Robust work planning avoids conflicts between trades and minimizes downtime. For work in existing structures and densely built areas, measuring points for vibrations and noise are advisable. Tools are inspected per maintenance plan; the hydraulic power pack is set up securely and protected against unauthorized use. Personnel are sensitized to crushing and cutting hazards; escape routes remain unobstructed.

Digitalization and planning in civil engineering

Digital building models support coordination of construction phases, load cases, and deconstruction steps. 3D scanning and monitoring provide real-time data on deformation, crack monitoring, and vibrations. This information feeds into the choice of concrete pulverizer, splitting cylinders, and shears and helps adapt the sequence of interventions. Operating data from the hydraulic power pack can be used for predictive maintenance to ensure availability and reduce downtime.
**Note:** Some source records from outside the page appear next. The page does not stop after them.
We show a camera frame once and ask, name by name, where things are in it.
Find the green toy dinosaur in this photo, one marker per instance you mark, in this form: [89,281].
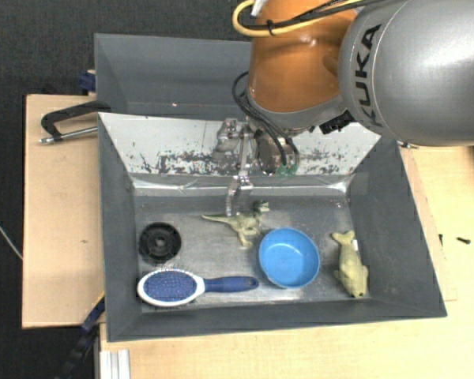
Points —
[245,223]

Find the black cylinder on white bracket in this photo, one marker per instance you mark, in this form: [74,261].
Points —
[335,122]

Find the blue and white hairbrush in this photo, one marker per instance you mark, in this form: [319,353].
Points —
[170,287]

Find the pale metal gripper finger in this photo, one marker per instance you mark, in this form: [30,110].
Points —
[232,200]

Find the small black screw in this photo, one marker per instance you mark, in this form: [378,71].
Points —
[465,241]

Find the pale green toy dolphin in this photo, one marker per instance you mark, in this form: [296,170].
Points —
[351,267]

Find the grey metal bin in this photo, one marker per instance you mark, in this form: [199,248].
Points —
[221,251]

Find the blue bowl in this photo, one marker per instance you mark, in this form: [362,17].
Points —
[289,258]

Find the black round ribbed disc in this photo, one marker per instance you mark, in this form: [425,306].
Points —
[160,241]

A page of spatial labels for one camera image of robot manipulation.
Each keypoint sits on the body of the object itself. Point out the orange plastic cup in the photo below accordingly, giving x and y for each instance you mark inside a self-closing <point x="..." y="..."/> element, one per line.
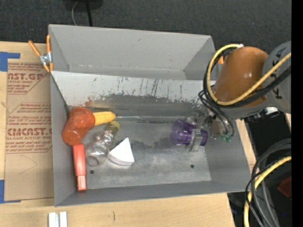
<point x="77" y="125"/>

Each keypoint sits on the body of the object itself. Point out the grey metal bin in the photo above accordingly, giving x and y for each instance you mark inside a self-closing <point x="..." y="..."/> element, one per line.
<point x="151" y="169"/>

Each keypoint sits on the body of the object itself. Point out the white wedge-shaped piece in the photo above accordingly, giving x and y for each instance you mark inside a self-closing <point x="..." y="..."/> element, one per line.
<point x="123" y="152"/>

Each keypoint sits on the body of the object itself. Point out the purple plastic cup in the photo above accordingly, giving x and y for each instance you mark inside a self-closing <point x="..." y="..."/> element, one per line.
<point x="180" y="132"/>

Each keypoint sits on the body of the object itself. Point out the red flat block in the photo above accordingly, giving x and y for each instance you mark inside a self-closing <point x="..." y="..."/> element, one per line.
<point x="79" y="164"/>

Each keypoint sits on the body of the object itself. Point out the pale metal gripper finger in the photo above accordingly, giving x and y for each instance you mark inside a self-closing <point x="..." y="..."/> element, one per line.
<point x="195" y="139"/>
<point x="194" y="122"/>

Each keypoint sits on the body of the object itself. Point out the brown cardboard board red print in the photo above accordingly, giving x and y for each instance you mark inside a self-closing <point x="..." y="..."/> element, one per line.
<point x="28" y="169"/>

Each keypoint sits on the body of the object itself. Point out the clear plastic bottle yellow cap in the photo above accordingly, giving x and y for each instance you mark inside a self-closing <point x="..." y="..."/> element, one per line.
<point x="99" y="148"/>

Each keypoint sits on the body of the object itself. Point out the yellow toy corn cob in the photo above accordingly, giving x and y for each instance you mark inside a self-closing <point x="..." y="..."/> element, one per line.
<point x="104" y="117"/>

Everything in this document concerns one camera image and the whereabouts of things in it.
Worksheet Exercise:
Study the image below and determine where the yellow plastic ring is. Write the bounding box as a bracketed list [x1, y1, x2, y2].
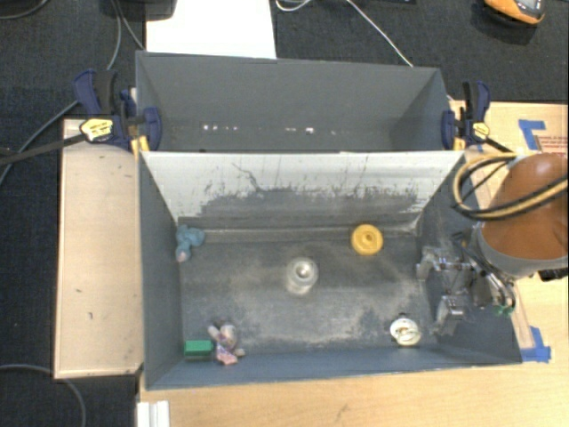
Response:
[350, 223, 385, 257]

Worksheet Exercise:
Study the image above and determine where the grey metal bin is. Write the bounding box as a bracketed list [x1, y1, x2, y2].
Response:
[133, 50, 525, 391]

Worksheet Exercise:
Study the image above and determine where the pale wood board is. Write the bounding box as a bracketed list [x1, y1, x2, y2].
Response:
[52, 117, 146, 380]

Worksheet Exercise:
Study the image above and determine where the pink toy animal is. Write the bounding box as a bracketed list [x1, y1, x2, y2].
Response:
[206, 319, 246, 366]

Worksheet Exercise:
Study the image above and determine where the white round plastic thing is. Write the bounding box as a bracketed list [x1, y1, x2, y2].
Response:
[389, 315, 422, 348]

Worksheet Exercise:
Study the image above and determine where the blue toy animal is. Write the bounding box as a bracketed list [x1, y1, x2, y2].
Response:
[173, 223, 207, 264]

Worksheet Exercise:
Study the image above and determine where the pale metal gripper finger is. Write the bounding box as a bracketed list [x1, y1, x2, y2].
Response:
[432, 294, 467, 338]
[414, 246, 464, 285]

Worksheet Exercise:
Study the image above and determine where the black cylinder on white bracket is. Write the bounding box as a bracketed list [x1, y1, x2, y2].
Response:
[538, 267, 569, 283]

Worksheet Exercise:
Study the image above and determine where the green sponge block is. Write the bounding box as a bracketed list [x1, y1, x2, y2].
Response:
[183, 339, 214, 361]

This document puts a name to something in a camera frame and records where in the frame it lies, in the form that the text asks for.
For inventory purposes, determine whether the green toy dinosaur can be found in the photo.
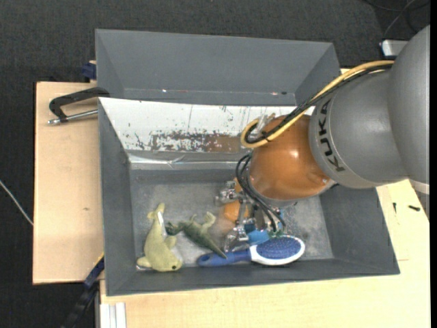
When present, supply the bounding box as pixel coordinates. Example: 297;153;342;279
165;211;228;260

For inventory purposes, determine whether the blue and white hairbrush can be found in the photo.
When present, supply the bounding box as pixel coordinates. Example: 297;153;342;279
197;234;306;268

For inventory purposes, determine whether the grey metal bin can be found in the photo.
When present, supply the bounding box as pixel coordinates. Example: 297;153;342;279
94;28;401;297

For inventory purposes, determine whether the orange ball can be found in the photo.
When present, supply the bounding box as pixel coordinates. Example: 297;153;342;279
223;200;254;232

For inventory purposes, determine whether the light blue plastic piece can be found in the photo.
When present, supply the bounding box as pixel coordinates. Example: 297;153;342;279
246;217;285;244

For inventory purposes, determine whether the pale green plush whale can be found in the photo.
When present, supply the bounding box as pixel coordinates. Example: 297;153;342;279
136;202;184;273

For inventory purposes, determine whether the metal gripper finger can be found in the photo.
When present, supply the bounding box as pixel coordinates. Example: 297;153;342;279
223;219;257;252
214;180;241;205

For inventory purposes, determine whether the pale wood flat board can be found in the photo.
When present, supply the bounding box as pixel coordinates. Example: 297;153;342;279
32;81;105;285

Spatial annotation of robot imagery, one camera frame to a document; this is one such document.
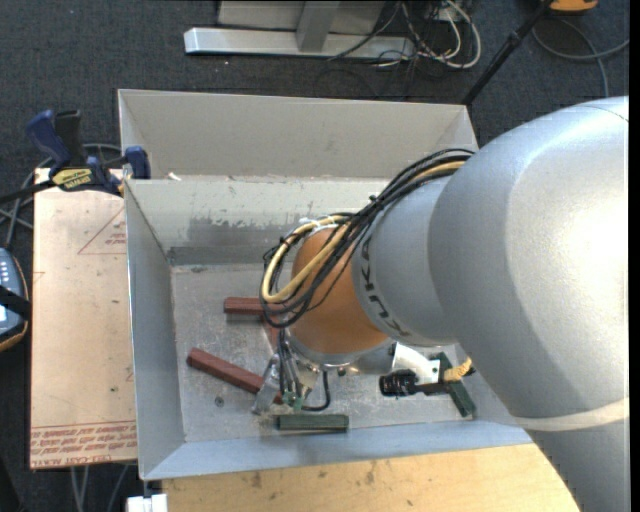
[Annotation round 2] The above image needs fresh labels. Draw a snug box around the red-brown flat block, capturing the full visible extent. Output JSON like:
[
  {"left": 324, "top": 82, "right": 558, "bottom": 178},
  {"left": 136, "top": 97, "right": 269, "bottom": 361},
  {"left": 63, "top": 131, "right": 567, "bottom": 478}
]
[
  {"left": 222, "top": 296, "right": 267, "bottom": 322},
  {"left": 186, "top": 347, "right": 285, "bottom": 406}
]

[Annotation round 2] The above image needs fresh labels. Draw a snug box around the grey metal bin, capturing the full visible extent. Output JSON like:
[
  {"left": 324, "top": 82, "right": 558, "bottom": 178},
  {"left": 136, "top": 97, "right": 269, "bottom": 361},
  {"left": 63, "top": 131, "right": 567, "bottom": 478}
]
[{"left": 117, "top": 88, "right": 534, "bottom": 482}]

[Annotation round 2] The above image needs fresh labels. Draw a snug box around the black cylinder on white bracket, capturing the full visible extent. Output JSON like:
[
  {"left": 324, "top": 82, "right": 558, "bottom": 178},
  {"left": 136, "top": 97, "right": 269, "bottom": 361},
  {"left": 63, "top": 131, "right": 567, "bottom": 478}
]
[{"left": 378, "top": 342, "right": 442, "bottom": 400}]

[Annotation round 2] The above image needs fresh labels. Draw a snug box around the brown cardboard board, red print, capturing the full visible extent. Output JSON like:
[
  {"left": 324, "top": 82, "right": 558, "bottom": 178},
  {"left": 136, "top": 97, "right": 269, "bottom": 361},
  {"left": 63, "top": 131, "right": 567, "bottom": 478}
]
[{"left": 29, "top": 167, "right": 139, "bottom": 471}]

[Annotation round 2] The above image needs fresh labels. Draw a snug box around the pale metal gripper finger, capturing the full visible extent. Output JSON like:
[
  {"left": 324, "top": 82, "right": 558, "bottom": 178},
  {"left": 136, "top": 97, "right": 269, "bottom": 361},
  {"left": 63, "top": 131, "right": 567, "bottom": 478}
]
[{"left": 251, "top": 353, "right": 281, "bottom": 416}]

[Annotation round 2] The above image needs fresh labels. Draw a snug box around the dark green flat block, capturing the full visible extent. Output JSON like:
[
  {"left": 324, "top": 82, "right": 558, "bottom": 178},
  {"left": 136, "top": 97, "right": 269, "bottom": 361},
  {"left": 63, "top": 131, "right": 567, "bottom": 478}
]
[
  {"left": 275, "top": 413, "right": 350, "bottom": 433},
  {"left": 432, "top": 351, "right": 478, "bottom": 419}
]

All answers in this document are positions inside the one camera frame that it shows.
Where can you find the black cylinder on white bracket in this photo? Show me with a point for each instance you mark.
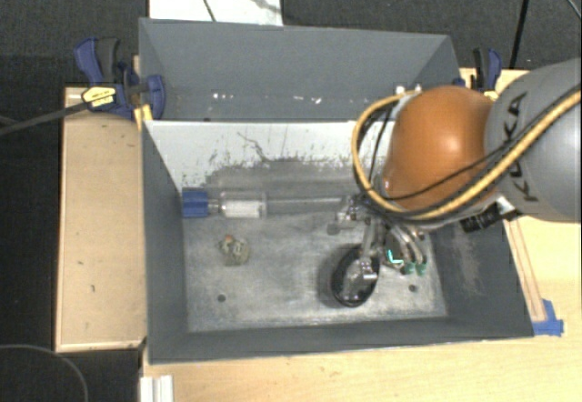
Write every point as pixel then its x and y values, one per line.
pixel 479 219

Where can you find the clear tube with blue cap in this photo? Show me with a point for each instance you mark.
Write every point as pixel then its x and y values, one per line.
pixel 245 205

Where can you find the pale wood board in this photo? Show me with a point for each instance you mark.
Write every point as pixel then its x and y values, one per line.
pixel 100 218

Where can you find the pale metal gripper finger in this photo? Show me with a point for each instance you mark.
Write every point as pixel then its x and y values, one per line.
pixel 370 272
pixel 353 285

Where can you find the grey metal bin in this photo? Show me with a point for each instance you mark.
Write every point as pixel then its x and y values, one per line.
pixel 273 264

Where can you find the grey-green crumpled lump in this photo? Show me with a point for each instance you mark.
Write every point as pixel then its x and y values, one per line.
pixel 234 250

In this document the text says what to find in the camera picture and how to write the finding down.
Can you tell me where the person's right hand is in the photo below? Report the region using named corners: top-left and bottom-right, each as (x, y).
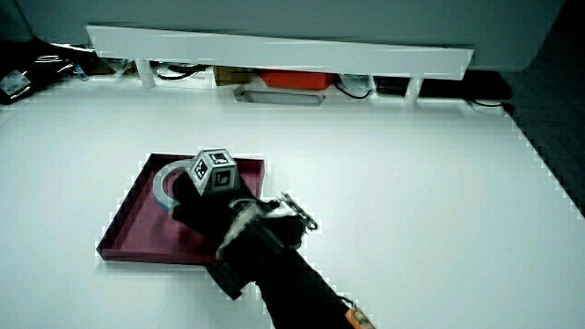
top-left (171, 148), bottom-right (320, 258)

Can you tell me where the person's right forearm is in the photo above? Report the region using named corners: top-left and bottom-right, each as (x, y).
top-left (206, 240), bottom-right (358, 329)

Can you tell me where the maroon square tray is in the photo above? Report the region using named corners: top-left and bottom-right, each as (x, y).
top-left (96, 153), bottom-right (267, 267)

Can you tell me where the brown cardboard box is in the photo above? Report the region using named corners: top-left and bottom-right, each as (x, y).
top-left (212, 66), bottom-right (252, 88)

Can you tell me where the orange box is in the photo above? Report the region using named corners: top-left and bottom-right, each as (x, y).
top-left (259, 69), bottom-right (337, 91)

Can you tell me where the white long shelf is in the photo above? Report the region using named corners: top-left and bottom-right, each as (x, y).
top-left (85, 24), bottom-right (475, 106)

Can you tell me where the orange tag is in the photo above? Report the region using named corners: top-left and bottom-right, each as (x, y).
top-left (343, 306), bottom-right (378, 329)

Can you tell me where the black bag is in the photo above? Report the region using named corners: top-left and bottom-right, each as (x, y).
top-left (0, 37), bottom-right (100, 107)

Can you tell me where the black cable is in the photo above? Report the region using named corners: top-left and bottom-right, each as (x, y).
top-left (334, 80), bottom-right (374, 101)
top-left (154, 63), bottom-right (209, 82)
top-left (465, 97), bottom-right (516, 116)

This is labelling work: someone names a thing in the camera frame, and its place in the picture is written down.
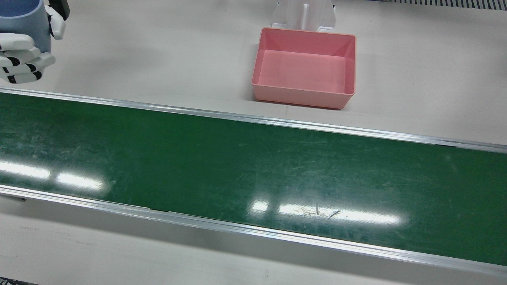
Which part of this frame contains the light blue plastic cup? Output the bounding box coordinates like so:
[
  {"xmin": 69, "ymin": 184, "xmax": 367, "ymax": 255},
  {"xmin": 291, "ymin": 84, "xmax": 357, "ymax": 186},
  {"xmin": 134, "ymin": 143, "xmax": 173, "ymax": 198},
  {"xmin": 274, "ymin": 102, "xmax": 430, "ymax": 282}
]
[{"xmin": 0, "ymin": 0, "xmax": 53, "ymax": 54}]

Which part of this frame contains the white pedestal stand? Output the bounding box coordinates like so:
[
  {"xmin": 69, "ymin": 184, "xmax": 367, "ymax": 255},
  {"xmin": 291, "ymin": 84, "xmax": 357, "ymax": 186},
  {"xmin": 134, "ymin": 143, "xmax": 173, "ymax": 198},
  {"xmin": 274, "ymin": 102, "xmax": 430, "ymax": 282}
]
[{"xmin": 272, "ymin": 0, "xmax": 337, "ymax": 33}]

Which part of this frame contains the ribbed metal panel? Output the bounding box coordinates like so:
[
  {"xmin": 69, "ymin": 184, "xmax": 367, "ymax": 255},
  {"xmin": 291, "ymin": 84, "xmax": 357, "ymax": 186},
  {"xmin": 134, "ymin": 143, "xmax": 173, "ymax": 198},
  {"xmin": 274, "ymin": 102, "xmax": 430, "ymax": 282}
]
[{"xmin": 368, "ymin": 0, "xmax": 507, "ymax": 11}]

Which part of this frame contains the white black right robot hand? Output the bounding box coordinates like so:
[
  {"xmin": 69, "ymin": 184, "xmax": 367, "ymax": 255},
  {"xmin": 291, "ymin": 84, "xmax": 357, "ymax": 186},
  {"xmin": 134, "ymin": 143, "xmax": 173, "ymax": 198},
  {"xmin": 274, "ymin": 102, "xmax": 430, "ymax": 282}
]
[{"xmin": 0, "ymin": 0, "xmax": 71, "ymax": 85}]

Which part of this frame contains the green conveyor belt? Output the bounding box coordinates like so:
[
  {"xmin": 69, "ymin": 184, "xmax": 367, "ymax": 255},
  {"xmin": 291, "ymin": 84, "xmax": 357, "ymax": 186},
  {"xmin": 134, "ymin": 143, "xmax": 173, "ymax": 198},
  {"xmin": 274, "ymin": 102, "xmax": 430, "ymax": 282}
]
[{"xmin": 0, "ymin": 88, "xmax": 507, "ymax": 277}]

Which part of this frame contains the pink plastic box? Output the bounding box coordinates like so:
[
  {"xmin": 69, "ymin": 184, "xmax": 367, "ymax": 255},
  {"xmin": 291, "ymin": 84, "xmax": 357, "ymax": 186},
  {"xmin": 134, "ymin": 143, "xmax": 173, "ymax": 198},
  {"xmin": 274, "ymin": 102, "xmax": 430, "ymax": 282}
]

Material cycles and sustainability

Civil engineering makes a significant contribution to the circular economy. Clean separation of concrete, steel, natural stone, and plastics facilitates recycling and reuse. Crushed concrete can be used as aggregate for recycled concrete or as a frost protection layer; reinforcing steel returns to metallurgical processes. hydraulic wedge splitter enable low-crack separations that reduce micro-risks to the existing structure and provide high-quality natural stone blocks for reuse in natural stone extraction. Low-emission methods reduce site immission and support permitting processes.

Terminology boundaries and interfaces

The boundary between civil engineering, special foundation engineering, and deconstruction is fluid. In special applications—such as in an ATEX zone, with restricted access, or in sensitive facilities—hydraulic, low-spark separation tools offer advantages. tank cutters address opening tanks and thick-walled pipe systems, while steel shear cut sections and reinforcement. concrete pulverizer and hydraulic wedge splitter create controlled separations in concrete and rock—particularly necessary in urban excavation pits, underpinning, and tunnel cross-sections. Careful coordination of methods, equipment, and sequence is decisive for safety, quality, and adherence to schedule.